Change-Id: I887dc10c0efda14cd322777b44c141880522623c
---
 doc/openstack-ops/app_crypt.xml | 67 +++++++++++++++++++++++++++++++++
 1 file changed, 67 insertions(+)

diff --git a/doc/openstack-ops/app_crypt.xml b/doc/openstack-ops/app_crypt.xml
index 13617cc0..3440876c 100644
--- a/doc/openstack-ops/app_crypt.xml
+++ b/doc/openstack-ops/app_crypt.xml
@@ -511,6 +511,73 @@ adm@cc12:/var/lib/nova/instances/instance-00000e05# ls -sh console.log
             a permanent resolution, but we look forward to the
             discussion at the next summit.</para>
     </section>
+    <section xml:id="haunted">
+        <title>Havana Haunted by the Dead</title>
+        <para>Felix Lee of Academia Sinica Grid Computing Centre in Taiwan
+            contributed this story.</para>
+        <para>I just upgraded OpenStack from Grizzly to Havana 2013.2-2 using
+            the RDO repository and everything was running pretty well
+            -- except the EC2 API.</para>
+        <para>I noticed that the API would suffer from a heavy load and
+            respond slowly to particular EC2 requests such as
+            <literal>RunInstances</literal>.</para>
+        <para>Output from <filename>/var/log/nova/nova-api.log</filename> on
+            Havana:</para>
+        <screen><computeroutput>2014-01-10 09:11:45.072 129745 INFO nova.ec2.wsgi.server
+[req-84d16d16-3808-426b-b7af-3b90a11b83b0
+0c6e7dba03c24c6a9bce299747499e8a 7052bd6714e7460caeb16242e68124f9]
+117.103.103.29 "GET
+/services/Cloud?AWSAccessKeyId=[something]&amp;Action=RunInstances&amp;ClientToken=[something]&amp;ImageId=ami-00000001&amp;InstanceInitiatedShutdownBehavior=terminate...

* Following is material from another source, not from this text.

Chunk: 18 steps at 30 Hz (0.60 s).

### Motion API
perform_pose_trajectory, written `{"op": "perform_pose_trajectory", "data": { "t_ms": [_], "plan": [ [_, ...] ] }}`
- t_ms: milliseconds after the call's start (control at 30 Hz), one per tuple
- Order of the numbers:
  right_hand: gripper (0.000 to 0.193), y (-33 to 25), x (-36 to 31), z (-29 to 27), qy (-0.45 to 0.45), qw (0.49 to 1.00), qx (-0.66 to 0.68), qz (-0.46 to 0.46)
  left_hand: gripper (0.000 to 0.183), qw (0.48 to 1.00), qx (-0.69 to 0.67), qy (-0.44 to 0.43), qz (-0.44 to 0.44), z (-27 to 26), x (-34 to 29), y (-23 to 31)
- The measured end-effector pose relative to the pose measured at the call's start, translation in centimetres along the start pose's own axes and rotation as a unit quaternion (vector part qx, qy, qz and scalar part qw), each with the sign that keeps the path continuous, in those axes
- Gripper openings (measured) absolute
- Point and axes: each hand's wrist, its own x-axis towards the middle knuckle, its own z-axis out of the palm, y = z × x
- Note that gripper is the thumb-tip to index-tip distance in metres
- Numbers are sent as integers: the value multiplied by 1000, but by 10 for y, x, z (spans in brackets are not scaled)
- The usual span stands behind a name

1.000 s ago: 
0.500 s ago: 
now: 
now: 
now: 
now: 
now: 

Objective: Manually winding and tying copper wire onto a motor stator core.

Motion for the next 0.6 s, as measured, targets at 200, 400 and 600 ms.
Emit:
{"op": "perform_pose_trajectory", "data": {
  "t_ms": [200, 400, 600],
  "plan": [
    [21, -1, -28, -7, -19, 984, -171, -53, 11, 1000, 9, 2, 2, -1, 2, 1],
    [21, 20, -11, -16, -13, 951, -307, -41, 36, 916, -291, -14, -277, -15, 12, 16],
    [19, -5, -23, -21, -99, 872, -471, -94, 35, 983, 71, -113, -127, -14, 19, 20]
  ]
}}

+HTTP/1.1" status: 200 len: 1109 time: 138.5970151
+</computeroutput></screen>
+        <para>This request took over two minutes to process, but executed
+            quickly on another co-existing Grizzly deployment using the same
+            hardware and system configuration.</para>
+        <para>Output from <filename>/var/log/nova/nova-api.log</filename> on
+            Grizzly:</para>
+        <screen><computeroutput>2014-01-08 11:15:15.704 INFO nova.ec2.wsgi.server
+[req-ccac9790-3357-4aa8-84bd-cdaab1aa394e
+ebbd729575cb404081a45c9ada0849b7 8175953c209044358ab5e0ec19d52c37]
+117.103.103.29 "GET
+/services/Cloud?AWSAccessKeyId=[something]&amp;Action=RunInstances&amp;ClientToken=[something]&amp;ImageId=ami-00000007&amp;InstanceInitiatedShutdownBehavior=terminate...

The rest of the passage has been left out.